What to do:
Each of the following records is to be output exactly.

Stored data
>>>>>

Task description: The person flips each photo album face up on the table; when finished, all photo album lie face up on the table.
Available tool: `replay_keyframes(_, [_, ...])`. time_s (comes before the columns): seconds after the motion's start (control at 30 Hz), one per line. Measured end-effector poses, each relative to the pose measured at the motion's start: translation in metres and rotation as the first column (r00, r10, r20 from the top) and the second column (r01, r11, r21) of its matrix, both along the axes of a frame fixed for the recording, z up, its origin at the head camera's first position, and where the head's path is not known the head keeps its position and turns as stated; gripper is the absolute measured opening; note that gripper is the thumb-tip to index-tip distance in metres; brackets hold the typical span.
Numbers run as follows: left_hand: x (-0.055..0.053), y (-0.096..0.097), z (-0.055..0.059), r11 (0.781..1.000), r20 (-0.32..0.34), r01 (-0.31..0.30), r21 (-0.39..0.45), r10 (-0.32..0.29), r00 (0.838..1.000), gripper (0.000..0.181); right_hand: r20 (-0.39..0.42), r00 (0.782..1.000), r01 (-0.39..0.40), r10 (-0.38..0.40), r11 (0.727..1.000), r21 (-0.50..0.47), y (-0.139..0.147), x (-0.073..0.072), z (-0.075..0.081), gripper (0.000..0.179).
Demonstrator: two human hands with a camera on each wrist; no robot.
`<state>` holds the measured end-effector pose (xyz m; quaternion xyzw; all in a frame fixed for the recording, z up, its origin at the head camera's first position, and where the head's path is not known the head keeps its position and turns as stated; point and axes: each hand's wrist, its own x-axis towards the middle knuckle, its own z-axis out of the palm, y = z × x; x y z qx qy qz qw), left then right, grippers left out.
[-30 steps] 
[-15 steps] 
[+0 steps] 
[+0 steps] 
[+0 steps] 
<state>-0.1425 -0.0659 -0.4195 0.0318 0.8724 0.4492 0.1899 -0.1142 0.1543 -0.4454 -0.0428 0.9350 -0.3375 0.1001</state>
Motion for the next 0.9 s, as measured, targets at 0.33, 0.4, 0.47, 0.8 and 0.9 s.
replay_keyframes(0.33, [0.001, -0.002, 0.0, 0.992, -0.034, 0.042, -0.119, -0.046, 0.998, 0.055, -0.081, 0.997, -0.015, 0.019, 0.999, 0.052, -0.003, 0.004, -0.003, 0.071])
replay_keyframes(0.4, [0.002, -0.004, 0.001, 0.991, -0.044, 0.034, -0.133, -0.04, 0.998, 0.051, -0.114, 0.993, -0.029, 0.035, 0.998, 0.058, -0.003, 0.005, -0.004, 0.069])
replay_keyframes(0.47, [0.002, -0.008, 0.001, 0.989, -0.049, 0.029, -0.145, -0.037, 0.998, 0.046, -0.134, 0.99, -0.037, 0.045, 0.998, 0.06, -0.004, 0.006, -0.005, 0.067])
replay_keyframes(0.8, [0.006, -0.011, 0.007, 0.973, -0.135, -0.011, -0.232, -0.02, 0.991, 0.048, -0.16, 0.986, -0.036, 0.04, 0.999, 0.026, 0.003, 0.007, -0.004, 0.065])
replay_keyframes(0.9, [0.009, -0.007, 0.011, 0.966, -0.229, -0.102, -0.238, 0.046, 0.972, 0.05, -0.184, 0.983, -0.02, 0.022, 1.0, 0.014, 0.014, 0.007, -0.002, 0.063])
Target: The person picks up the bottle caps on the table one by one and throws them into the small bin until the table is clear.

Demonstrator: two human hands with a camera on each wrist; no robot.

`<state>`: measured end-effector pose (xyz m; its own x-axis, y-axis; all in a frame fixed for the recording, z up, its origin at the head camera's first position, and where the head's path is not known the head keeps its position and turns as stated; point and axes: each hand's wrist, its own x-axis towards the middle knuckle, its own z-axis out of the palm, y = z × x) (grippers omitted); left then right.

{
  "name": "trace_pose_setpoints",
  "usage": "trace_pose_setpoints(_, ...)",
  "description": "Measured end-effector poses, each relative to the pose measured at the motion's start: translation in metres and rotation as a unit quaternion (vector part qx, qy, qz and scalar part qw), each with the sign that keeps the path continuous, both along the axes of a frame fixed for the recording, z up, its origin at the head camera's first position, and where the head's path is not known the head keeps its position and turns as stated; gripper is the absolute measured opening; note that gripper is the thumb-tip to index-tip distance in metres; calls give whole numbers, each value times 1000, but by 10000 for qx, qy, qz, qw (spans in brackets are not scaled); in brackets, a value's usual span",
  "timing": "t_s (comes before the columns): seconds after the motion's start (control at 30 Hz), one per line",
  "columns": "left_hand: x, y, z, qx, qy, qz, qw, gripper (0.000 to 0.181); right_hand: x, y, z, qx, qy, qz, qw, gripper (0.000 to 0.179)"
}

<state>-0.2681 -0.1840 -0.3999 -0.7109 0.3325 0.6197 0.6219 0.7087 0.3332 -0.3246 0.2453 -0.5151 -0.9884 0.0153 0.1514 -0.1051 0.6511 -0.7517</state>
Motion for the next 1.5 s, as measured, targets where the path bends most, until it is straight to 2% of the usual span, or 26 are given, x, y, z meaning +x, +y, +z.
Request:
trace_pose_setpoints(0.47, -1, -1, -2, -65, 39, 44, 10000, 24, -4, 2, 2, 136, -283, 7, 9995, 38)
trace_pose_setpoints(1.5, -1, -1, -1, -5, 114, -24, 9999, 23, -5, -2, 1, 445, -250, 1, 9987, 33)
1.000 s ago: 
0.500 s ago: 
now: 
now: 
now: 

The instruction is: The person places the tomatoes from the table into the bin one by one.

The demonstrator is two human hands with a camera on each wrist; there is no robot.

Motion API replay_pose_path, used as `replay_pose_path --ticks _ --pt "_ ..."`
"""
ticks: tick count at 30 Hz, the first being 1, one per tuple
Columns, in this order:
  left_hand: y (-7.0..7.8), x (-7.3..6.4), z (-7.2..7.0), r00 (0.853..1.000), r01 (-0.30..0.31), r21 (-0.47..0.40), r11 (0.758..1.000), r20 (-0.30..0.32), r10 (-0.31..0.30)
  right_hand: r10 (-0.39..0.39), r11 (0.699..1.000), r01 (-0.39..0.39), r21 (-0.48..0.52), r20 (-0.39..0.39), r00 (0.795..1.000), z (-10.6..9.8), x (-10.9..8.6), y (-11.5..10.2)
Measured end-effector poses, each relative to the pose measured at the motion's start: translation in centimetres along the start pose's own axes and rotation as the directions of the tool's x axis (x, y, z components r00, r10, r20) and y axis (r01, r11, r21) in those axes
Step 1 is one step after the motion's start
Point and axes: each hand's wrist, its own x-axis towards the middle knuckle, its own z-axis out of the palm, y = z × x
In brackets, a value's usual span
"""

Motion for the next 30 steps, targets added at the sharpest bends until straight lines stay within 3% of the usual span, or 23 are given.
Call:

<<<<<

Output of the task:
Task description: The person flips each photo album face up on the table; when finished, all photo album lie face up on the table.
Available tool: `replay_keyframes(_, [_, ...])`. time_s (comes before the columns): seconds after the motion's start (control at 30 Hz), one per line. Measured end-effector poses, each relative to the pose measured at the motion's start: translation in metres and rotation as the first column (r00, r10, r20 from the top) and the second column (r01, r11, r21) of its matrix, both along the axes of a frame fixed for the recording, z up, its origin at the head camera's first position, and where the head's path is not known the head keeps its position and turns as stated; gripper is the absolute measured opening; note that gripper is the thumb-tip to index-tip distance in metres; brackets hold the typical span.
Numbers run as follows: left_hand: x (-0.055..0.053), y (-0.096..0.097), z (-0.055..0.059), r11 (0.781..1.000), r20 (-0.32..0.34), r01 (-0.31..0.30), r21 (-0.39..0.45), r10 (-0.32..0.29), r00 (0.838..1.000), gripper (0.000..0.181); right_hand: r20 (-0.39..0.42), r00 (0.782..1.000), r01 (-0.39..0.40), r10 (-0.38..0.40), r11 (0.727..1.000), r21 (-0.50..0.47), y (-0.139..0.147), x (-0.073..0.072), z (-0.075..0.081), gripper (0.000..0.179).
Demonstrator: two human hands with a camera on each wrist; no robot.
`<state>` holds the measured end-effector pose (xyz m; quaternion xyzw; all in a frame fixed for the recording, z up, its origin at the head camera's first position, and where the head's path is not known the head keeps its position and turns as stated; point and axes: each hand's wrist, its own x-axis towards the middle knuckle, its own z-axis out of the palm, y = z × x; x y z qx qy qz qw), left then right, grippers left out.
[-30 steps] 
[-15 steps] 
[+0 steps] 
[+0 steps] 
[+0 steps] 
<state>-0.1425 -0.0659 -0.4195 0.0318 0.8724 0.4492 0.1899 -0.1142 0.1543 -0.4454 -0.0428 0.9350 -0.3375 0.1001</state>
Motion for the next 0.9 s, as measured, targets at 0.33, 0.4, 0.47, 0.8 and 0.9 s.
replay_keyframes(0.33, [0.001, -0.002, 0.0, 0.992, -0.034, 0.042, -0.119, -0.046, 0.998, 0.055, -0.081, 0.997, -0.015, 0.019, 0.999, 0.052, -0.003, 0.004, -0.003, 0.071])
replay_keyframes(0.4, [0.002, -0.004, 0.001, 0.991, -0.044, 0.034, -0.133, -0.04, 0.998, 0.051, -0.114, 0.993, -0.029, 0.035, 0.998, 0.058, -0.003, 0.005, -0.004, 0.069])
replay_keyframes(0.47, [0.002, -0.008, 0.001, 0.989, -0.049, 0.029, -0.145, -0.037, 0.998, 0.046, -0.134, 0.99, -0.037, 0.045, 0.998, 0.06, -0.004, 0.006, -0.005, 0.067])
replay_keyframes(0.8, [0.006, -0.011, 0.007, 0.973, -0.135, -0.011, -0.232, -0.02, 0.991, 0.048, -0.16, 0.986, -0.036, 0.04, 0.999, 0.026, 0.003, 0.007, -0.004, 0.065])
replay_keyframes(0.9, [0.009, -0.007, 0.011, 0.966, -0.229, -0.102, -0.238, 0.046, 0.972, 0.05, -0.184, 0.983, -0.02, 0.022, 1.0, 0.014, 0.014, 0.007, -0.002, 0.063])
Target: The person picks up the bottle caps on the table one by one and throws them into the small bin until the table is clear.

Demonstrator: two human hands with a camera on each wrist; no robot.

`<state>`: measured end-effector pose (xyz m; its own x-axis, y-axis; all in a frame fixed for the recording, z up, its origin at the head camera's first position, and where the head's path is not known the head keeps its position and turns as stated; point and axes: each hand's wrist, its own x-axis towards the middle knuckle, its own z-axis out of the palm, y = z × x) (grippers omitted); left then right.

{
  "name": "trace_pose_setpoints",
  "usage": "trace_pose_setpoints(_, ...)",
  "description": "Measured end-effector poses, each relative to the pose measured at the motion's start: translation in metres and rotation as a unit quaternion (vector part qx, qy, qz and scalar part qw), each with the sign that keeps the path continuous, both along the axes of a frame fixed for the recording, z up, its origin at the head camera's first position, and where the head's path is not known the head keeps its position and turns as stated; gripper is the absolute measured opening; note that gripper is the thumb-tip to index-tip distance in metres; calls give whole numbers, each value times 1000, but by 10000 for qx, qy, qz, qw (spans in brackets are not scaled); in brackets, a value's usual span",
  "timing": "t_s (comes before the columns): seconds after the motion's start (control at 30 Hz), one per line",
  "columns": "left_hand: x, y, z, qx, qy, qz, qw, gripper (0.000 to 0.181); right_hand: x, y, z, qx, qy, qz, qw, gripper (0.000 to 0.179)"
}

<state>-0.2681 -0.1840 -0.3999 -0.7109 0.3325 0.6197 0.6219 0.7087 0.3332 -0.3246 0.2453 -0.5151 -0.9884 0.0153 0.1514 -0.1051 0.6511 -0.7517</state>
Motion for the next 1.5 s, as measured, targets where the path bends most, until it is straight to 2% of the usual span, or 26 are given, x, y, z meaning +x, +y, +z.
Request:
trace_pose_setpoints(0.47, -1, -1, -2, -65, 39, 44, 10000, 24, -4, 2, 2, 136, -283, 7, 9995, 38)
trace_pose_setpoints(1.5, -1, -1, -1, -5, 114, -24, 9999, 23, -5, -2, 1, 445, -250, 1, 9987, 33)
1.000 s ago: 
0.500 s ago: 
now: 
now: 
now: 

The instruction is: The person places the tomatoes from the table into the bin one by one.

The demonstrator is two human hands with a camera on each wrist; there is no robot.

Motion API replay_pose_path, used as `replay_pose_path --ticks _ --pt "_ ..."`
"""
ticks: tick count at 30 Hz, the first being 1, one per tuple
Columns, in this order:
  left_hand: y (-7.0..7.8), x (-7.3..6.4), z (-7.2..7.0), r00 (0.853..1.000), r01 (-0.30..0.31), r21 (-0.47..0.40), r11 (0.758..1.000), r20 (-0.30..0.32), r10 (-0.31..0.30)
  right_hand: r10 (-0.39..0.39), r11 (0.699..1.000), r01 (-0.39..0.39), r21 (-0.48..0.52), r20 (-0.39..0.39), r00 (0.795..1.000), z (-10.6..9.8), x (-10.9..8.6), y (-11.5..10.2)
Measured end-effector poses, each relative to the pose measured at the motion's start: translation in centimetres along the start pose's own axes and rotation as the directions of the tool's x axis (x, y, z components r00, r10, r20) and y axis (r01, r11, r21) in those axes
Step 1 is one step after the motion's start
Point and axes: each hand's wrist, its own x-axis towards the middle knuckle, its own z-axis out of the palm, y = z × x
In brackets, a value's usual span
"""

Motion for the next 30 steps, targets added at the sharpest bends until straight lines stay within 3% of the usual span, or 23 are given.
Call:

The output is finished.